Day after day of unrelenting heat last week strained parts of the city’s electrical grid.  By Friday night, lights were flickering in Brevoort Houses. About 10am Saturday they went out completely in seven of Breevoort’s 26 buildings, including ironically the community center which was designated as the local cooling center.

   According to Chris Olert, Con Edison spokesman, 210 residents were affected on the north side of the Brevoort Houses. “We had cables that failed — both high voltage and lower voltage cables,” said Olert. “We had to replace those on Fulton between Buffalo and Ralph.”

   Con Ed provided regular updates throughout the day to Captain Perez from the 81st Precinct. “We have EMS on standby. We have coverage to touch base with the community and keep them informed,” said Captain Perez. “The situation is ongoing.” At one point,  EMS was called to assist a 94-year-old woman in distress.

  “We have no lights.

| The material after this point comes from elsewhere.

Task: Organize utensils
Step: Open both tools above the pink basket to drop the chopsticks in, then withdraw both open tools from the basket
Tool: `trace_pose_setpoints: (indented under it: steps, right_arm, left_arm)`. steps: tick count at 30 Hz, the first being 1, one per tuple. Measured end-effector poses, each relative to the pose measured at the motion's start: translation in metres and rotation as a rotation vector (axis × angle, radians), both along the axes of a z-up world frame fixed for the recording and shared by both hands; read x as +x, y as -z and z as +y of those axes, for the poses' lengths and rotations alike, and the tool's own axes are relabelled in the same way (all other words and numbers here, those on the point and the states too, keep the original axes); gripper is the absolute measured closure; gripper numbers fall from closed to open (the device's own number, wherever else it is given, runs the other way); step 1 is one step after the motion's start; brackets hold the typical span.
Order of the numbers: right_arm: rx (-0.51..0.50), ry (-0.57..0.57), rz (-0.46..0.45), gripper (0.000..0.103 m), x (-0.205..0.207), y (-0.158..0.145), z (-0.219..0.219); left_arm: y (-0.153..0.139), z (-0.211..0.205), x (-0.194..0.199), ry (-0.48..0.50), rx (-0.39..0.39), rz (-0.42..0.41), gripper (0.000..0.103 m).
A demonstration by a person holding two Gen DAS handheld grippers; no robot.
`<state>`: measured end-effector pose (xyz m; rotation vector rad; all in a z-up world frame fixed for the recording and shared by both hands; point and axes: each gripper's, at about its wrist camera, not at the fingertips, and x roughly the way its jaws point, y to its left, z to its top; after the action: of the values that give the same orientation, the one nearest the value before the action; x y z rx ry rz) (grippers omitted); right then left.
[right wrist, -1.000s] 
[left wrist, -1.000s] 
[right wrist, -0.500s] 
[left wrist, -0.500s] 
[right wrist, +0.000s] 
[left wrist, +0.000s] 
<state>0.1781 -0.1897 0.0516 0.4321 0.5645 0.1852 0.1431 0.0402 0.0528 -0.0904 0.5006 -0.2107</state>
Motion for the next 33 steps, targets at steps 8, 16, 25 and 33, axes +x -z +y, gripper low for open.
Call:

The refrigerators are not working. The stoves are out. Microwaves are not working. The elevators are out in the area where the blackout occurred,” said Pansy Nettles, Resident Association President.

   Across the street, 1896 Fulton Street and BNB Tax Preparer had power but right next door the pharmacy and Associated Supermarket did not.

   “We have no lights since 12 noon. We got everybody out and closed all the refrigerators. It was impossible to serve customers for safety reasons,” said Danny, an employee at Associated Supermarket. “This is going to cost a whole lot of money. We have to wait until the insurance claims.”


   Con Edison workers spent the day replacing conduits and putting new cables underground. By night fall, power was restored to all affected buildings. Con Edison continues to work on Fulton Street to replace underground conduits and cables.

  Olert suggested that during extreme heat residents should use electricity wisely. “Every degree that you drop your air conditioner below 78 degrees, your electric bill goes up 6% which corresponds to increased demands on cables,” he said. “Fans use as little as 10% of the electricity of an air conditioner.”